## What to work on
Return exactly the span of lines in the following data that opens with the line containing "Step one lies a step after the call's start" and closes with the line containing "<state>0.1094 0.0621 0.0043". Include nothing else.

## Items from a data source
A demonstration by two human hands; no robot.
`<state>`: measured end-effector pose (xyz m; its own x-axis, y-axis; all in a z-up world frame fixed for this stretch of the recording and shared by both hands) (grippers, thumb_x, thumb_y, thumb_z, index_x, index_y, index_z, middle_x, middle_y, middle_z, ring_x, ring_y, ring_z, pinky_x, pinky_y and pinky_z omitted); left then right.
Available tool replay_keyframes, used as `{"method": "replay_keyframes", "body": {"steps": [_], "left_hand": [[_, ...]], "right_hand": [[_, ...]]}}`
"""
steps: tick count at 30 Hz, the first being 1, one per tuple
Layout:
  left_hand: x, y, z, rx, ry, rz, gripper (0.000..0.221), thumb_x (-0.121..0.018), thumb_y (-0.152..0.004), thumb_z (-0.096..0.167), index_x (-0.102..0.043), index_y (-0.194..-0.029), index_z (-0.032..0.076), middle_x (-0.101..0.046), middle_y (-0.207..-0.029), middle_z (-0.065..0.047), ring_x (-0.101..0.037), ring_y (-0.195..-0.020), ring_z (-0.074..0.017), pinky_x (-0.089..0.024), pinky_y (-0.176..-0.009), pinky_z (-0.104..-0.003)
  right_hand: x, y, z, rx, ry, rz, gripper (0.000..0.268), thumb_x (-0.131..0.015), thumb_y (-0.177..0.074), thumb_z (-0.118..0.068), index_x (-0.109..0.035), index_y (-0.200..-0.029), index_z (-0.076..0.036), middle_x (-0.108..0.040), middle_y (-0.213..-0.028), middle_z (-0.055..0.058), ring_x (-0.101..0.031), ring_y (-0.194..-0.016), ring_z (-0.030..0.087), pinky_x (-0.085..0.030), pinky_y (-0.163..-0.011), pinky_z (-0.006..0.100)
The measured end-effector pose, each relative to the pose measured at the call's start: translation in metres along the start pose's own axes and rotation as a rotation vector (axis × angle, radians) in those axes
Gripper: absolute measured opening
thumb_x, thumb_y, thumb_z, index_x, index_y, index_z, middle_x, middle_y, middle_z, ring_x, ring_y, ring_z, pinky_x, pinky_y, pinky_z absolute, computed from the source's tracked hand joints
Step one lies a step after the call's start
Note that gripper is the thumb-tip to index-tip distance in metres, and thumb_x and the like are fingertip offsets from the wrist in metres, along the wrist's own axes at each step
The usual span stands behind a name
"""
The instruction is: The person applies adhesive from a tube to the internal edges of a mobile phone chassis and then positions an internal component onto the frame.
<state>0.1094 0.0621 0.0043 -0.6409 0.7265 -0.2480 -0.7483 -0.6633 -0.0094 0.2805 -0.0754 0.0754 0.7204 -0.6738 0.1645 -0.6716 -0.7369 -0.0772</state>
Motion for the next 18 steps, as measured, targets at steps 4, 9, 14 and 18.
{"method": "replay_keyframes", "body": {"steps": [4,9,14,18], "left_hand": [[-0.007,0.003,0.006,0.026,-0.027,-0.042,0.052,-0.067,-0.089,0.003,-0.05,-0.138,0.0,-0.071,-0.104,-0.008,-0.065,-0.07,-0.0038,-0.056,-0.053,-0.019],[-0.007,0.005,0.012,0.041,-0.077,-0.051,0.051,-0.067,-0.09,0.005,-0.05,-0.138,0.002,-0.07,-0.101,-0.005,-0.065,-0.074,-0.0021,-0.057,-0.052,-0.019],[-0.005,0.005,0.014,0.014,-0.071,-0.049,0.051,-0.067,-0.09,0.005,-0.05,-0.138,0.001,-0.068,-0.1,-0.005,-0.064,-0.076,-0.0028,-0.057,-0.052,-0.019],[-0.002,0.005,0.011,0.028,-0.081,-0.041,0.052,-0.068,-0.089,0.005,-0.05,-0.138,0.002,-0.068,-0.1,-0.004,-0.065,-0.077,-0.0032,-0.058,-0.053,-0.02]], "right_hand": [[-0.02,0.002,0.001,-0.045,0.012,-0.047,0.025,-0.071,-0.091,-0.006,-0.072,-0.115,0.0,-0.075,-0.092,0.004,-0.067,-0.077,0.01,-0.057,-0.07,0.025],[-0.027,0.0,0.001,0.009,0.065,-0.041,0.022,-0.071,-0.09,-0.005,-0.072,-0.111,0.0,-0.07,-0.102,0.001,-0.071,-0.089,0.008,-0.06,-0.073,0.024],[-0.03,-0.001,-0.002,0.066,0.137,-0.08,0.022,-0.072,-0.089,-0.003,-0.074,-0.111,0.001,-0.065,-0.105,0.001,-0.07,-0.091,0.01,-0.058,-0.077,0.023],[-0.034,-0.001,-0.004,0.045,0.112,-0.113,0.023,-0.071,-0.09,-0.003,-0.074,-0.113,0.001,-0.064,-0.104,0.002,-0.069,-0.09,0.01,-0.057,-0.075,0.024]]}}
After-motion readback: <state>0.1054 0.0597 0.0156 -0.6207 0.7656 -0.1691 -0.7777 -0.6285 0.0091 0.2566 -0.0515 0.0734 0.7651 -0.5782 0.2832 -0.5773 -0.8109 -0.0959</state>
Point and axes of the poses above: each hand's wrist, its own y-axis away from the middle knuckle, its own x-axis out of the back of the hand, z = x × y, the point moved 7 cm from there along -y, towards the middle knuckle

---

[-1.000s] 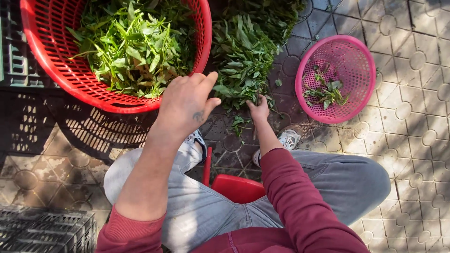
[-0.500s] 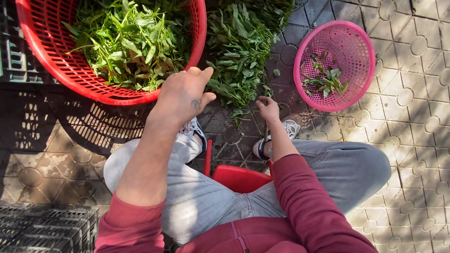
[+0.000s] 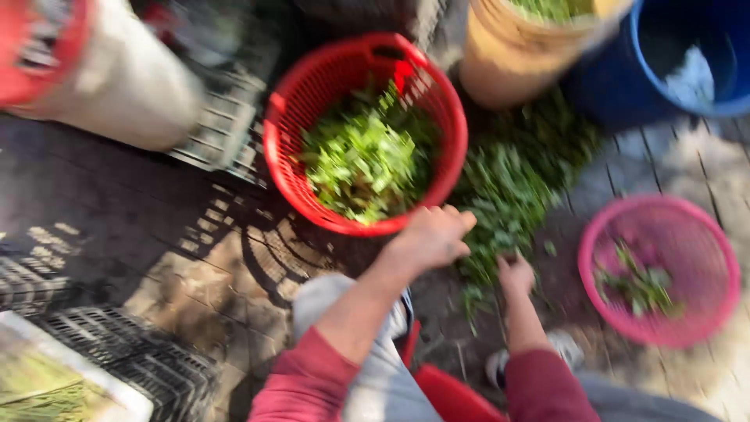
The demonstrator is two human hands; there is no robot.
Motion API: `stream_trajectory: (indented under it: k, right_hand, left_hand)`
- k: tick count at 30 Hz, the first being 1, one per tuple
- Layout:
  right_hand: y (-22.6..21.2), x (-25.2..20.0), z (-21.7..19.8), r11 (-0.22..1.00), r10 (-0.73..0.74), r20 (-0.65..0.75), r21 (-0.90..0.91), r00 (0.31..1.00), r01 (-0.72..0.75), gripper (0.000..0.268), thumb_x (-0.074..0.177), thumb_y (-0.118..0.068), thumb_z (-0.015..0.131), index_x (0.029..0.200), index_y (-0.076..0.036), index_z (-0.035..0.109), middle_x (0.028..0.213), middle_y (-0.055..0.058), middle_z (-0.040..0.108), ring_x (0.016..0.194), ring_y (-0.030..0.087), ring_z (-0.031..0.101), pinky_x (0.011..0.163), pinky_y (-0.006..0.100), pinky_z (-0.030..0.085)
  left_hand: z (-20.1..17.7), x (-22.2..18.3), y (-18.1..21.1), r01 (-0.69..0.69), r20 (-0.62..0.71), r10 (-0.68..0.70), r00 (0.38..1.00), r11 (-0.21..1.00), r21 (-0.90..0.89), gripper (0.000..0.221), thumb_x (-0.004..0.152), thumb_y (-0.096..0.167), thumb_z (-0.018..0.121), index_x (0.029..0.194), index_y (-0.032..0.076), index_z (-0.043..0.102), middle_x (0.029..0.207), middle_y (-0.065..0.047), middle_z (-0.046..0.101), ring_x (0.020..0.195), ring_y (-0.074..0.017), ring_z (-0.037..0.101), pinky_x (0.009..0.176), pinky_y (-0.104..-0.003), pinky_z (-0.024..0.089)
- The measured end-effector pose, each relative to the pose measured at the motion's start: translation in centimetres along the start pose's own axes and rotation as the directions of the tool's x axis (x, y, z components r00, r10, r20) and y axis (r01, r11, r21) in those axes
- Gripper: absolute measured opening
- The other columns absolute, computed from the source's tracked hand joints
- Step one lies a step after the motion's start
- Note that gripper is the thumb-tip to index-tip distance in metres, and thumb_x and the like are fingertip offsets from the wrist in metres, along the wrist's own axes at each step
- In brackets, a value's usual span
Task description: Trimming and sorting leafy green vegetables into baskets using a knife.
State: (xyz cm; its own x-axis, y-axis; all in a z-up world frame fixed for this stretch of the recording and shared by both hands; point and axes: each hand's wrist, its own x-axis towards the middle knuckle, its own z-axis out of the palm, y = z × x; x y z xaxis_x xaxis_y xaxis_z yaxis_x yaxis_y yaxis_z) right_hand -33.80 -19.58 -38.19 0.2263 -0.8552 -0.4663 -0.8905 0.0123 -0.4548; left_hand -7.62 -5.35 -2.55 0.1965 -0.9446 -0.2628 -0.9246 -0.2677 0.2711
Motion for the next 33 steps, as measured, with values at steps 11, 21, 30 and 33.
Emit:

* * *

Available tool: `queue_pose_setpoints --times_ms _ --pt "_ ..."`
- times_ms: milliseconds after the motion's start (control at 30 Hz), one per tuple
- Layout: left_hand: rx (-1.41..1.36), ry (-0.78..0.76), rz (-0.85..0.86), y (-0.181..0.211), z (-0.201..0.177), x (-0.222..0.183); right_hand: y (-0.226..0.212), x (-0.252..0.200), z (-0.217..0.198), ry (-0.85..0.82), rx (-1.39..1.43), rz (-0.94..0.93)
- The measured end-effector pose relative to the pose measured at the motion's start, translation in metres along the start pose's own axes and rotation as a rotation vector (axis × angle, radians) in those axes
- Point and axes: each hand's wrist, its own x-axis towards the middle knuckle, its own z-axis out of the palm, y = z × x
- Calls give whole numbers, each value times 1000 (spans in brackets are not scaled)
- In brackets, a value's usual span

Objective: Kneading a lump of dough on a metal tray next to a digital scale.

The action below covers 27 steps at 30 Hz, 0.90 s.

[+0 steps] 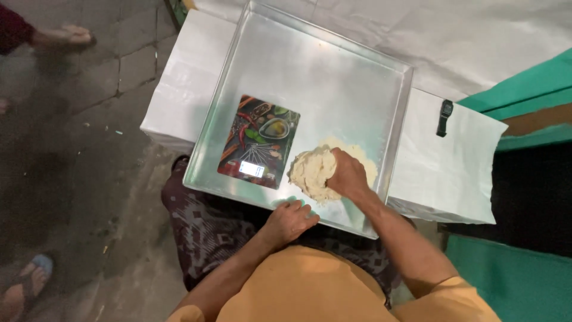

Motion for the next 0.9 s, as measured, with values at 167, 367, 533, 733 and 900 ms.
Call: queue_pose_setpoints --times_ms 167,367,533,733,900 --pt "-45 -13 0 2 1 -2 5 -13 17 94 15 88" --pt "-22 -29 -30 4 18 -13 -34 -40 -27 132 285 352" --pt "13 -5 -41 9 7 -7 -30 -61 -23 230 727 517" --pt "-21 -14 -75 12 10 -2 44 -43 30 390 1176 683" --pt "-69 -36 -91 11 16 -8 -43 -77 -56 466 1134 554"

## Solution to this task
Step one lies a step after the call's start
Note that gripper is the thumb-tip to index-tip distance in metres, and thumb_x and the like are fingertip offsets from the wrist in metres, along the wrist's own axes at each step
The usual span stands behind a name
"""
The instruction is: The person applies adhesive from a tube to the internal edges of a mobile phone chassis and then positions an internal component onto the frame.
<state>0.1094 0.0621 0.0043 -0.6409 0.7265 -0.2480 -0.7483 -0.6633 -0.0094 0.2805 -0.0754 0.0754 0.7204 -0.6738 0.1645 -0.6716 -0.7369 -0.0772</state>

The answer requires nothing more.